(Stored data entries)
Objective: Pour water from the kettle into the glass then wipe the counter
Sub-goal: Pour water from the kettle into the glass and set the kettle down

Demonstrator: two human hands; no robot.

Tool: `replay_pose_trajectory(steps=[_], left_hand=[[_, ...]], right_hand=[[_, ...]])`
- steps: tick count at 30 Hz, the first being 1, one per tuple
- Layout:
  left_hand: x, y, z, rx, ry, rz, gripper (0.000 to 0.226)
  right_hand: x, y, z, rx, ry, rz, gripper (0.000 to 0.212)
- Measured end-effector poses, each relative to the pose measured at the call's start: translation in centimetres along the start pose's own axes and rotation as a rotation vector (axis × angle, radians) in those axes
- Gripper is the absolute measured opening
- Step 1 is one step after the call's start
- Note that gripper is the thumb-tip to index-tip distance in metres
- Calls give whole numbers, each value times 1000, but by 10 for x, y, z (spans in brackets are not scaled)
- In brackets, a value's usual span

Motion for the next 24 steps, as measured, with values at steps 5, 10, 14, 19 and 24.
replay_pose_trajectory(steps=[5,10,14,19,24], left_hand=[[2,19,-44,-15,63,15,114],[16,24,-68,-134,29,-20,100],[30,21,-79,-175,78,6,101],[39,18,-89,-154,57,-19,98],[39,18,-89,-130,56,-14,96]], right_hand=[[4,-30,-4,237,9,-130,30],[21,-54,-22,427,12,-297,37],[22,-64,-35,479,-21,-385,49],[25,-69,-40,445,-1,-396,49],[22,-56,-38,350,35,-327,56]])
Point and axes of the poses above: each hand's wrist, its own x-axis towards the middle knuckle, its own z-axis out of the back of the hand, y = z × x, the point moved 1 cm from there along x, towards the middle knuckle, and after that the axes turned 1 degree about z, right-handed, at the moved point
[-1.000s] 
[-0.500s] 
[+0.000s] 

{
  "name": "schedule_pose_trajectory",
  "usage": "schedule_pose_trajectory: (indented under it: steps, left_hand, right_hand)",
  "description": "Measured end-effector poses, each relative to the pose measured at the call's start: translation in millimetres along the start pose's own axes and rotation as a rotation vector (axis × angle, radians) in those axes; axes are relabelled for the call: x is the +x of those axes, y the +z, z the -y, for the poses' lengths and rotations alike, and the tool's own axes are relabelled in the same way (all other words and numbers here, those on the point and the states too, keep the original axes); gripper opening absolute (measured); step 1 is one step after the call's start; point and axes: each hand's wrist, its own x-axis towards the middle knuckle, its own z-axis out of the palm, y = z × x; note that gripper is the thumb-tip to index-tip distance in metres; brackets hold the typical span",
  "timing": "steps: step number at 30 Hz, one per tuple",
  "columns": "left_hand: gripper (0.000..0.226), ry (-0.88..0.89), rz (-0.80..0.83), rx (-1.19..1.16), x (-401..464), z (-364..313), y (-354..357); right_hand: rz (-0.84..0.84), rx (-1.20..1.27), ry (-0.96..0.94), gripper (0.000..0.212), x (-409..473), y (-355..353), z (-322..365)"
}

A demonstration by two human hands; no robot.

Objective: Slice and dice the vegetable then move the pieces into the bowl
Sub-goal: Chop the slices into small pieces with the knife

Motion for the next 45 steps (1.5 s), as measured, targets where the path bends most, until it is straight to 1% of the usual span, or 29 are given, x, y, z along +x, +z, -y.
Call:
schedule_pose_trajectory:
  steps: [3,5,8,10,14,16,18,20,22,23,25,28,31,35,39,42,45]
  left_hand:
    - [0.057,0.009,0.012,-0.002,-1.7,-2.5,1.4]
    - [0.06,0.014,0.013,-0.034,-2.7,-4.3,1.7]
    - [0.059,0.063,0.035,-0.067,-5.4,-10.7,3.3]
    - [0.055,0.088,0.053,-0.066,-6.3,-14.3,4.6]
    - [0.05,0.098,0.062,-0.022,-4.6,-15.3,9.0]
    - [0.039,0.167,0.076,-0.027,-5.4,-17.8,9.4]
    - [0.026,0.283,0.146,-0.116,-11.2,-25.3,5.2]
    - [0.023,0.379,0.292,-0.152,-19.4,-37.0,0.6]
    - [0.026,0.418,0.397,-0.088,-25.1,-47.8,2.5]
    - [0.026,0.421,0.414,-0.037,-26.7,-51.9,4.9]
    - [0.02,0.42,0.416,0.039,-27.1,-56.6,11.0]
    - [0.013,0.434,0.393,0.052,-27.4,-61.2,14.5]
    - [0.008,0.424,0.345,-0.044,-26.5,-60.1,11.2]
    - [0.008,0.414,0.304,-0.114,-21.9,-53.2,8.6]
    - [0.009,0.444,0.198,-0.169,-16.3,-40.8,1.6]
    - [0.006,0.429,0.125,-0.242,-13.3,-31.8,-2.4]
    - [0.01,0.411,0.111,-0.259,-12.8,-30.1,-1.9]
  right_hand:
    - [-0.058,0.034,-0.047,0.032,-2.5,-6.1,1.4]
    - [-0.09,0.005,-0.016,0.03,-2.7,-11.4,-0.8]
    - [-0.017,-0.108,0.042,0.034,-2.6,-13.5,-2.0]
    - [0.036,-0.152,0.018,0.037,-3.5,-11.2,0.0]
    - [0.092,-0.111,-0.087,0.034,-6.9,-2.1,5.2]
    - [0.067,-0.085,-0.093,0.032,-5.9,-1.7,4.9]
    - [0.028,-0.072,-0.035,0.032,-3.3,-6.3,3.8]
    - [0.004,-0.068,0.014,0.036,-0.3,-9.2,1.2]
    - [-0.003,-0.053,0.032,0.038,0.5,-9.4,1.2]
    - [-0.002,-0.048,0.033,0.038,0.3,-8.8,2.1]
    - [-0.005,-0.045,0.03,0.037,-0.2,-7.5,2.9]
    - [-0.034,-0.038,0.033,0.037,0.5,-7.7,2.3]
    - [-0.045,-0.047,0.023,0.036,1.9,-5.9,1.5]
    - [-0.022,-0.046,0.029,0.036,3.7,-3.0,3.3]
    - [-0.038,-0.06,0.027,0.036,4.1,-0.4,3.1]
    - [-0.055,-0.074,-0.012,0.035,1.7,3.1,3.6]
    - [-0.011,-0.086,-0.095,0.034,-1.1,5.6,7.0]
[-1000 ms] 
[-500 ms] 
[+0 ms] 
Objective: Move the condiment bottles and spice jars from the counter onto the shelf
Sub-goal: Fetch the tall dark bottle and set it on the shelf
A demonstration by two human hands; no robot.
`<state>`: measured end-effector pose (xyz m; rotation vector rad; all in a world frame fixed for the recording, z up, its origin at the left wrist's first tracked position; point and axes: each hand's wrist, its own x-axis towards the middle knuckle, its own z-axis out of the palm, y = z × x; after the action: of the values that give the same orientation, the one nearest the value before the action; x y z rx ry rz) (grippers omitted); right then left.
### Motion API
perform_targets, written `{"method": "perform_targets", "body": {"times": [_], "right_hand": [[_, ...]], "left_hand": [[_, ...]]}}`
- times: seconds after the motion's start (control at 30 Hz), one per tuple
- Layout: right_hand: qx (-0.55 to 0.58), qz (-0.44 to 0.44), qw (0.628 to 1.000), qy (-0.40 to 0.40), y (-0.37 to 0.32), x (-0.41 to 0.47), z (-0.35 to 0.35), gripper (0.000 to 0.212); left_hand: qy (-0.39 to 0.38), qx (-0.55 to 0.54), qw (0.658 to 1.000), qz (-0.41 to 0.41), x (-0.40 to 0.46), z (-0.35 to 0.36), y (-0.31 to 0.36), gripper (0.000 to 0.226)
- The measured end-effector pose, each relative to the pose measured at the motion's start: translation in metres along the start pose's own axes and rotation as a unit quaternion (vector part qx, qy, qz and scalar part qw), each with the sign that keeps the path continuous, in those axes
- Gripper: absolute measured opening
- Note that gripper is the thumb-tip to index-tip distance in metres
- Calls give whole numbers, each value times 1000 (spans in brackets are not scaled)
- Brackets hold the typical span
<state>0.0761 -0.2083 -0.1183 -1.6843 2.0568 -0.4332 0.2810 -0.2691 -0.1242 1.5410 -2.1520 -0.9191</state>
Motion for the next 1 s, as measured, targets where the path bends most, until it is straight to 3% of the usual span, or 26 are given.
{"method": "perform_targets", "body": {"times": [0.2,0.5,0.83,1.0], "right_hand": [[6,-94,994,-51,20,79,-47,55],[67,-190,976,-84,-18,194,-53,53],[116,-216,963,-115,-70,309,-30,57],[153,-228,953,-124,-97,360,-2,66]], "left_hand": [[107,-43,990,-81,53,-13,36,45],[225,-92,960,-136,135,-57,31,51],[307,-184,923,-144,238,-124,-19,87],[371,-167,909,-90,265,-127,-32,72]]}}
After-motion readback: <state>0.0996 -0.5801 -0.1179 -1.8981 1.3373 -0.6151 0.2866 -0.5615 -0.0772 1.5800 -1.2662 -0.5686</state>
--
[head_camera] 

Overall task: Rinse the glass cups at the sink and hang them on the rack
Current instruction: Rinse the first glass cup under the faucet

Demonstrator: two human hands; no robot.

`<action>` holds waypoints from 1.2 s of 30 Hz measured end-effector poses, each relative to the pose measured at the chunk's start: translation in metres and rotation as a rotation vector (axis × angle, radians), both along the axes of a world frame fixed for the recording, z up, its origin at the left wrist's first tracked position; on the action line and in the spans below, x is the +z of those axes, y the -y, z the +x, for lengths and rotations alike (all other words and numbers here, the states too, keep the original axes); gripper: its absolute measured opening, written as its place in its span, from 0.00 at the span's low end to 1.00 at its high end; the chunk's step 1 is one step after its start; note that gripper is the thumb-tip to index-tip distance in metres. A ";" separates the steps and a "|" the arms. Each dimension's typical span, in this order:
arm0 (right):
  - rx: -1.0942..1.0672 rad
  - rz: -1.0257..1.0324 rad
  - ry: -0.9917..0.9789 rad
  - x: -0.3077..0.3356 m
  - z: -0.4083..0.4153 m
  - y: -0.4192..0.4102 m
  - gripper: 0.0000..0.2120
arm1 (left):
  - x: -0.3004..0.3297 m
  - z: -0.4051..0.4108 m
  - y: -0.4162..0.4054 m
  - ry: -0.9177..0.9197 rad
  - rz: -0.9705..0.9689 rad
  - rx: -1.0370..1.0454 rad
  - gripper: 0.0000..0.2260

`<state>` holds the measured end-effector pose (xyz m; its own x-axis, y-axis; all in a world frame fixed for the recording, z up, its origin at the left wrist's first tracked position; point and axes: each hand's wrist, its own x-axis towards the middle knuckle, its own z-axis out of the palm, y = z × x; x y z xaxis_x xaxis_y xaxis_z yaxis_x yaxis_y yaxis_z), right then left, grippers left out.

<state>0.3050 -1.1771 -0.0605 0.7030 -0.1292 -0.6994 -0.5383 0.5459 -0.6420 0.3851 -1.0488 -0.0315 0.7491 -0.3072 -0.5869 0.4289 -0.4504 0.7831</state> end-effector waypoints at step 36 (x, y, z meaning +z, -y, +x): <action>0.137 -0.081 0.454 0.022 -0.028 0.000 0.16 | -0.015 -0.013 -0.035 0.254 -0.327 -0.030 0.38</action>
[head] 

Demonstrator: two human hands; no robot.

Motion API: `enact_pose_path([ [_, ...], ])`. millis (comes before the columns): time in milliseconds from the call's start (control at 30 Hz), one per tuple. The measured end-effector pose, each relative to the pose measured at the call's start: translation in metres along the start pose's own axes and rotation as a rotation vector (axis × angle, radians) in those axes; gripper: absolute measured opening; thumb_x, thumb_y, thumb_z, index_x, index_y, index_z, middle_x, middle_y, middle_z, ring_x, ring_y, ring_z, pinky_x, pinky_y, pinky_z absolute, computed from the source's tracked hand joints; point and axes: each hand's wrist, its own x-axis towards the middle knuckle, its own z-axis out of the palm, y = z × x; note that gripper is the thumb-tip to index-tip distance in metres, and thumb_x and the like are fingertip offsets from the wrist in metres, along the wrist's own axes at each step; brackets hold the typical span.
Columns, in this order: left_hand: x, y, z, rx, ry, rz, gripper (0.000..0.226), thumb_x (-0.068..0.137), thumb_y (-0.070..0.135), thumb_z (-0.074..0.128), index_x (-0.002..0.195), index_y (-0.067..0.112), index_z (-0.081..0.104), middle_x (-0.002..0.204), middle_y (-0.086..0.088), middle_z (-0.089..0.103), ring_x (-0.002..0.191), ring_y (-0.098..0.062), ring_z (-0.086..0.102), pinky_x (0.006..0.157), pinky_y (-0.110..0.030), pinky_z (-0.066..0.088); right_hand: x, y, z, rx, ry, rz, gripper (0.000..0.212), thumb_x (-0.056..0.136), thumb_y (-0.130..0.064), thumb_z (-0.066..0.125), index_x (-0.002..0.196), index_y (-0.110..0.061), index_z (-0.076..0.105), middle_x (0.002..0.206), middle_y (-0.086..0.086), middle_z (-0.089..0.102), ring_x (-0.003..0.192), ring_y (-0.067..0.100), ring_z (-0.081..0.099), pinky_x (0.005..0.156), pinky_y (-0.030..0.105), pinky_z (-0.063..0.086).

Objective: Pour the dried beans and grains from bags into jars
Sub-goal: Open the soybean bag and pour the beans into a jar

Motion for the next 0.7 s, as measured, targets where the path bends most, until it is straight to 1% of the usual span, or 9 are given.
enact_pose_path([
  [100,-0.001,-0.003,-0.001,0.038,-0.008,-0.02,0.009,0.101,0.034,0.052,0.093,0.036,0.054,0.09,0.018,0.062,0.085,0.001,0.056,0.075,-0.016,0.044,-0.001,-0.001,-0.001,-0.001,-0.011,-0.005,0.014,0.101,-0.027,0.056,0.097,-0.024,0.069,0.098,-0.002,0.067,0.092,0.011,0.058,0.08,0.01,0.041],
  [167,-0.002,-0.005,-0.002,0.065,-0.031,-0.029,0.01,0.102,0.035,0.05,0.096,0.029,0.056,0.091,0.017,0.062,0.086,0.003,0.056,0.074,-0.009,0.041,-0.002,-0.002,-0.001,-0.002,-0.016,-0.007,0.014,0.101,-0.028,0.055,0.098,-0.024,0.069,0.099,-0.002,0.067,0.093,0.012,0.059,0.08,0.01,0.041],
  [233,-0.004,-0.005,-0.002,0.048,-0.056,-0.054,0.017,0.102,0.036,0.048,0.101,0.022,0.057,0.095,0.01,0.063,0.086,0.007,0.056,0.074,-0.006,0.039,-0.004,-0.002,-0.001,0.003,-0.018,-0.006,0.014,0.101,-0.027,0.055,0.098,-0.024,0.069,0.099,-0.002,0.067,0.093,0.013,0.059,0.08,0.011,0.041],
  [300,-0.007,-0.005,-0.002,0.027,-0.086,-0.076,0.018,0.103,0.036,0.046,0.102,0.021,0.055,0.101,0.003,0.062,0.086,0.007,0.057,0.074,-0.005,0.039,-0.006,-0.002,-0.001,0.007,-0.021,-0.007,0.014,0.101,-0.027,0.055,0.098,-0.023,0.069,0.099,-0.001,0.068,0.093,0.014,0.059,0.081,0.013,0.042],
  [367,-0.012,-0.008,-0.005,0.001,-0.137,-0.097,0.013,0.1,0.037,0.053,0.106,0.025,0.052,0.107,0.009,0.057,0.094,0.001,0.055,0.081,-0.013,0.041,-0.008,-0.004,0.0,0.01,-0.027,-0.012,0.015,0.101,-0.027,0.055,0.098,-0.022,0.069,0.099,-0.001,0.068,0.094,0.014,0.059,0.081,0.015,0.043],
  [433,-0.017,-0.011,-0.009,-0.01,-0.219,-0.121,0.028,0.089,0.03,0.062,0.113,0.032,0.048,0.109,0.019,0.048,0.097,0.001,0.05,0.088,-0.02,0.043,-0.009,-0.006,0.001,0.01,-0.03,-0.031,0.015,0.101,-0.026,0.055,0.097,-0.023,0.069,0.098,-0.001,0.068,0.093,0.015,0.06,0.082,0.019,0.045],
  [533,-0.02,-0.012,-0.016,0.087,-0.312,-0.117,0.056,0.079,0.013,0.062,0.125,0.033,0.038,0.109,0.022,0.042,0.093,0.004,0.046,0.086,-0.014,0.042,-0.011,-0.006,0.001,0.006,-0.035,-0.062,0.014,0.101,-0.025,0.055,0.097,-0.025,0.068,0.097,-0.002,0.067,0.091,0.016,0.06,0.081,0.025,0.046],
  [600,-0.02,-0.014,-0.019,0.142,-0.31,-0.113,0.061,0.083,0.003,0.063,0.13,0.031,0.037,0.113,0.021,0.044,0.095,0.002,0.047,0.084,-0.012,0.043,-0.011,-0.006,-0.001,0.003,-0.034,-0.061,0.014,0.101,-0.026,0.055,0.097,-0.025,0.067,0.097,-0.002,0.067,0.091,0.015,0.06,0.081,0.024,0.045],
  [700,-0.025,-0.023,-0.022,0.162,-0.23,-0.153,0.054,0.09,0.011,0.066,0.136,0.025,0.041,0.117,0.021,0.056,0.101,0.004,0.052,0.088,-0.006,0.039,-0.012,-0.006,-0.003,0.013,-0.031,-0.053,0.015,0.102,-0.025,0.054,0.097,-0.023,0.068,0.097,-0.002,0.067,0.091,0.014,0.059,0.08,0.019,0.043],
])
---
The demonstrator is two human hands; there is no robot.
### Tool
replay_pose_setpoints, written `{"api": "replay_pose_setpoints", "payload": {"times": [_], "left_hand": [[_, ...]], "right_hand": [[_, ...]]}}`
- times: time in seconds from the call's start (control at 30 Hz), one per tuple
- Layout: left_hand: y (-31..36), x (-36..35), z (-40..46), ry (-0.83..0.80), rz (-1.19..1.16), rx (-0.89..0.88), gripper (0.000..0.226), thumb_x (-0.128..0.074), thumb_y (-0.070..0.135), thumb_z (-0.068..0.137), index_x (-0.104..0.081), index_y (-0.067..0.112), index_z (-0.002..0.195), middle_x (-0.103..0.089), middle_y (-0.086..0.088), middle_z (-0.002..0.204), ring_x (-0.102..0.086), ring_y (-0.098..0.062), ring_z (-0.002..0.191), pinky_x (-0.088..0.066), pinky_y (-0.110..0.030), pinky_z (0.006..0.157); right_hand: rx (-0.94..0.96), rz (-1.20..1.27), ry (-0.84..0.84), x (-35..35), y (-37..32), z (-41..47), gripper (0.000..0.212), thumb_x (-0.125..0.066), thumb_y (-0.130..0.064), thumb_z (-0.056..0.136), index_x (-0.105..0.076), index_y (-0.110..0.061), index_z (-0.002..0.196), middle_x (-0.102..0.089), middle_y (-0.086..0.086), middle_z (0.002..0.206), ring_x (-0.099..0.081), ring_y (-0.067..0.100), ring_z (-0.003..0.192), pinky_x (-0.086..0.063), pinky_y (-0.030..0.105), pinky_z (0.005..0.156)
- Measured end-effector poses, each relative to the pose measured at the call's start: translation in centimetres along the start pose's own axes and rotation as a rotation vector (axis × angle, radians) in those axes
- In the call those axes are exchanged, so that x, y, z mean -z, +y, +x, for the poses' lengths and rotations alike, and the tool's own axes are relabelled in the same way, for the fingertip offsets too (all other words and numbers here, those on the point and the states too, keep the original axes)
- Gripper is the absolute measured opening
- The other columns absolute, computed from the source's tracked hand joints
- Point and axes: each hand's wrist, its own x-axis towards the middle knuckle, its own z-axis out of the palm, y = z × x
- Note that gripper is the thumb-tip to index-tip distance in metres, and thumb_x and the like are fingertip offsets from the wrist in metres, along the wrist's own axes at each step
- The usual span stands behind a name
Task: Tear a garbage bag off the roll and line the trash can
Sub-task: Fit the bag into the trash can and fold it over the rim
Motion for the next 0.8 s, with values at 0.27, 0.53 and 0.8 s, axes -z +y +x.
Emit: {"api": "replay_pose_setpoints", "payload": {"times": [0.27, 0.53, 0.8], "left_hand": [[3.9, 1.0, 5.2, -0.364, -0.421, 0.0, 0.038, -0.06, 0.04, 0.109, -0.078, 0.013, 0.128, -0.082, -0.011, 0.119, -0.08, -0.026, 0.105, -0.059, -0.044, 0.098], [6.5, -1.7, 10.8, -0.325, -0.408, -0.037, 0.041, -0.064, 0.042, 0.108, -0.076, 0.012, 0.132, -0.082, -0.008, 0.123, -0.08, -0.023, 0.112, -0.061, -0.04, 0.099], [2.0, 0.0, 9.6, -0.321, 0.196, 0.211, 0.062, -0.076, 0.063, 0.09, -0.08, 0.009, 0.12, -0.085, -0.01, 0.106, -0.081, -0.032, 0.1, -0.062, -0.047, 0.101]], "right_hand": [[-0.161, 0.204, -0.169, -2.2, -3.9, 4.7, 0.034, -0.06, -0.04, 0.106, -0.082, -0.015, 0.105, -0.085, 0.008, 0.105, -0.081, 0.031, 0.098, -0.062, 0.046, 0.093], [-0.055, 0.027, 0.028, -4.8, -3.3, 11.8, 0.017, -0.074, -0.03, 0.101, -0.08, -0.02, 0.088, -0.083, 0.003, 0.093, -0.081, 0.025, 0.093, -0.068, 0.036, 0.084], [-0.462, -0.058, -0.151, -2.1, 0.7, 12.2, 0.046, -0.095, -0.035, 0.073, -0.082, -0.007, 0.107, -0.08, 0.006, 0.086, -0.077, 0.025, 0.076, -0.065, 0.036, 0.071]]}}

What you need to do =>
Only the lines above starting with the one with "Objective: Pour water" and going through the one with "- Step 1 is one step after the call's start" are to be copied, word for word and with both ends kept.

Response area =>
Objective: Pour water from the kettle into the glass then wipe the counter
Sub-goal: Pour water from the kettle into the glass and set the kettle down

Demonstrator: two human hands; no robot.

Tool: `replay_pose_trajectory(steps=[_], left_hand=[[_, ...]], right_hand=[[_, ...]])`
- steps: tick count at 30 Hz, the first being 1, one per tuple
- Layout:
  left_hand: x, y, z, rx, ry, rz, gripper (0.000 to 0.226)
  right_hand: x, y, z, rx, ry, rz, gripper (0.000 to 0.212)
- Measured end-effector poses, each relative to the pose measured at the call's start: translation in centimetres along the start pose's own axes and rotation as a rotation vector (axis × angle, radians) in those axes
- Gripper is the absolute measured opening
- Step 1 is one step after the call's start

This answer has no further content.